A Leitora, no seu infinito particular (XXXIX)

- Obrigado por me receber, senhor deputado.
- Faz parte dos meus deveres para com os eleitores do meu círculo.
- Senhor deputado, se bem me lembro, os dois maiores partidos portugueses não tinham posição oficial sobre o aborto.
- Assim foi e assim é.
- Portanto, deram liberdade de voto, quer dizer, liberdade de consciência aos seus deputados.
- Assim foi e assim é.
- E a si, como deputado de um desses partidos, não lhe parece estranho que os deputados não tenham devolvido imediatamente essa liberdade de consciência ao todo do país, criando uma lei em que cada um, de forma clara e com a sua consciência como tribunal, pudesse escolher e assumir na sua vida o resultado dessa escolha?
- Nós demos, por isso se fez o referendo.
- Mas no referendo a liberdade de consciência está apenas no voto. Se o "Não" ganhar, lá se vai a liberdade de consciência para que cada um possa de facto decidir no dia-a-dia.
- É a democracia, que como deve saber é o pior sistema com exclusão de todos os outros.
- Mas não seria mais democracia se quando uma lei não pretende obrigar, ela devesse permitir desde logo ambas as posições? Isto não é uma lei de impostos, por exemplo, em que seja necessário dizer quem é obrigado a pagá-los e quanto. Permitir o aborto não obriga ninguém a abortar.
- É certo. Mas pelo seu raciocínio, até os que são contra o aborto, ou que nunca por nunca o praticariam, deveriam ser favoráveis à possibilidade de que quem o entendesse praticar o pudesse fazer dentro destes limites legais.
- Exactamente. É esse o meu raciocínio. E deveria ser essa a posição de quem é realmente democrático: que dentro de certos limites legais, forçosamente muito amplos, cada um pudesse viver de acordo com as suas crenças e a sua consciência. O senhor deputado não acha?
- Desculpe lá, você disse que se chamava?..
- Leitora, e isto é uma espécie de entrevista para o blog Manchas.
- Nunca ouvi falar.
- Tem um share irrelevante, é por isso.
- Não está a gravar, pois não?

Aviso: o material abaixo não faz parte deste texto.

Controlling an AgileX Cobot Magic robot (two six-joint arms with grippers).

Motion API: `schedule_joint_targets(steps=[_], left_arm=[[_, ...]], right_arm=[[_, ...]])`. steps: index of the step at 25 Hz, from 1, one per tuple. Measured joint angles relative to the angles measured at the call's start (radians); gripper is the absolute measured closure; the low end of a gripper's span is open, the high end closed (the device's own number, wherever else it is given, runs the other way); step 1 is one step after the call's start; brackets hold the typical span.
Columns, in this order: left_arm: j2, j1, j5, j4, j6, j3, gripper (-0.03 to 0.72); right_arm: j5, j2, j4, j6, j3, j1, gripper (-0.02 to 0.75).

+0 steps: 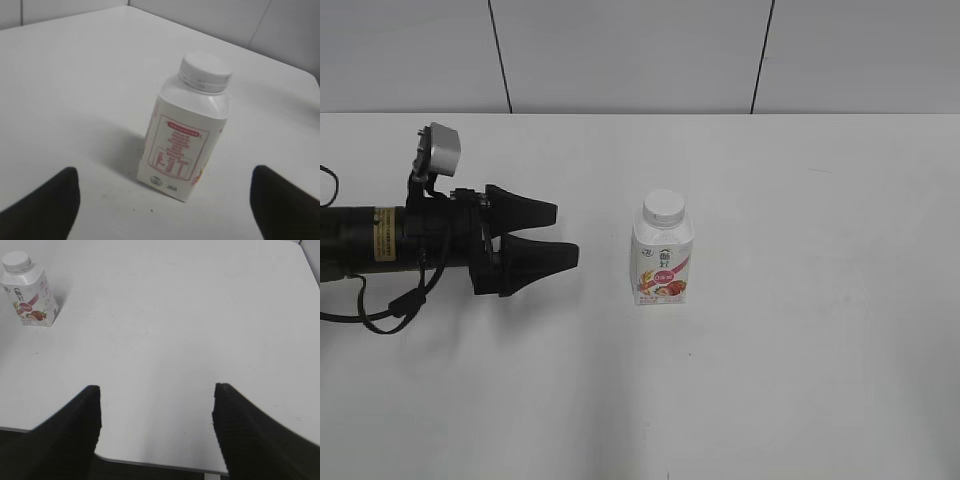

Em todo o caso também não importa. Olhe, isto foi tudo uma trapalhada. Ou se quer mesmo saber, foi tudo uma enorme covardia do Guterres e do Marcelo. Não quiseram perder votos entre os católicos e os conservadores e por isso não decidiram o que politicamente se impunha. E como ainda por cima eram católicos, mais razões encontraram para se descartarem das suas responsabilidades políticas propondo o referendo. Lavaram as mãos como Pilatos. Mas também não vale a pena chorar sobre o leite derramado.
- Pois não, mas perdeu-se uma oportunidade de pedagogia democrática.
- Faça-a agora, no referendo. Não discuta a vida, discuta a democracia.
- E diga-me, senhor deputado, porque é que na outra altura não houve um movimento de deputados para a pedagogia democrática, apesar da posição dos líderes?
- Que quer que lhe diga, Leitora? Que a vida política e mais ainda a vida partidária são muito complexas? Deixemos as coisas por aqui, este não é o momento de fazer essa história, mas de entrar no referendo. É o que temos.